Cyrus, Radius, Radiator, Vasco

Tue Jan 29 15:04:10 EST 2008

Hi,

Ian G Batten wrote:

> The Cyrus server I run for my employer is sat on our internal  
> network, and remote users access either the IMAP port or the  
> associated Squirrelmail instance via our VPN.  They come in via a  
> Cisco IPSec VPN server, secured with SecureID.
> 
> My private Cyrus server, which sits in borrowed space in someone  
> else's datacentre, doesn't have such luxuries.   The IMAP port is  
> openly available, and there is a Squirrelmail server that will allow  
> anyone to attempt to log in.  All the IMAP clients that access it use  
> STARTTLS and/or one of the MD5 authentication styles, the  
> Squirrelmail server only operates over https and the passwords are  
> generated with /dev/random, so I've not got too much to worry about.   
> But the datacentre is a University CS department where I do some  
> lecturing, so all sorts of things could happen.
> 
> I'm considering using the Radiator product, which directly supports  
> Vasco tags and will run on Solaris (my platform of choice), and a  
> Vasco evaluation kit to upgrade the security.  This should only  
> involve having saslauthd talk to Radius via PAM, but my experience of  
> incorporating SecureID into other systems is that there are many  
> little places where things go wrong.  Has anyone done anything similar?

We have our Cyrus authenticate to saslauthd via pam_radius to a Radiator
server, so that works.

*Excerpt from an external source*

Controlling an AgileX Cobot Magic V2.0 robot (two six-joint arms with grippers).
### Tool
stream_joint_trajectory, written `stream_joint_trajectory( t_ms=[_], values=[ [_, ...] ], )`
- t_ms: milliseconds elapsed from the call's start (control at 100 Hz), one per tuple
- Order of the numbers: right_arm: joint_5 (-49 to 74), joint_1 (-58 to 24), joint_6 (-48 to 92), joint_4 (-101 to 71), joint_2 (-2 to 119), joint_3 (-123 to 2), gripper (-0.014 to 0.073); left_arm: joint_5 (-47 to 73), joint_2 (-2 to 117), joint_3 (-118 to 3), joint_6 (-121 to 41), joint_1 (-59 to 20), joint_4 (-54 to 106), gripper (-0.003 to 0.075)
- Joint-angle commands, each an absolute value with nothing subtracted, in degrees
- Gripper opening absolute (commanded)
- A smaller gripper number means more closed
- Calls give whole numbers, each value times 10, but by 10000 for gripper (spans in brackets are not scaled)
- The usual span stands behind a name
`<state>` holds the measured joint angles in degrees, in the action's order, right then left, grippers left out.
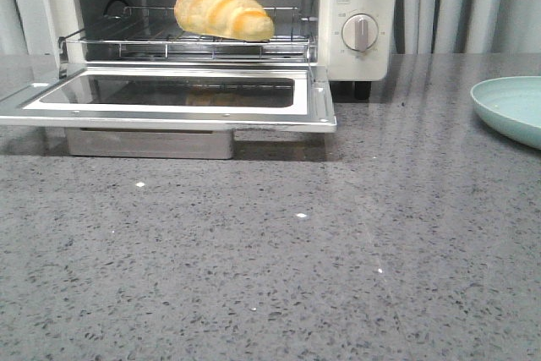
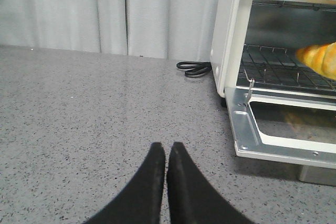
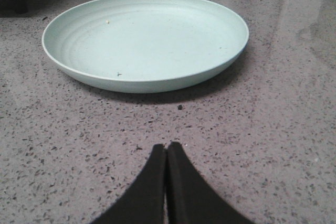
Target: Put bread in oven
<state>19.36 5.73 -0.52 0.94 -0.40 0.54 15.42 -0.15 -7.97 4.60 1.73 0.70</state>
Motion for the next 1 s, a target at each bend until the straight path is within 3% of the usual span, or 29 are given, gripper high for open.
stream_joint_trajectory(
  t_ms=[0, 670, 990],
  values=[
    [180, 60, 0, 8, -16, 20, -57, 105, -15, -96, 45, 17, 13, -21],
    [180, 60, 0, 8, -16, 20, -57, 103, -15, -94, 44, 17, 8, -22],
    [180, 60, 0, 8, -16, 20, -57, 94, -16, 10, 45, 2, -11, -21]
  ],
)
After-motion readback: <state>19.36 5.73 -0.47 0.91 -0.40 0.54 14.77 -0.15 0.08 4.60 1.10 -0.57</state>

We're also using Radiator with Vasco tokens (on
Linux), and that works too. But I don't think it will be very easy to
combine the two: the Vasco tokens provide you with one-time passwords,
and for IMAP access, you'll have more then just one connection. My
Thunderbird client already makes a new connection for each folder I
open, squirrelmail isn't much better. (Only thing is that you could
cache the "one time" password in Radiator, but you'll end up having
different problems if you open more then one client.)

We use these Vasco tokens actually for administrators, authenticating
for SSH and so forth. The other use case is our single-signon
environment. There you might have more luck, as you login just once, and
get some kind of cookie and session variables as prove that you logged
in. As soon as you can use that within squirrelmail - that would be
fine. We didn't do that yet; although I do think it should be possible:
check whether the user is logged in, and use the cyrus admin user to
authorize as the real user. I never had the time to play with that.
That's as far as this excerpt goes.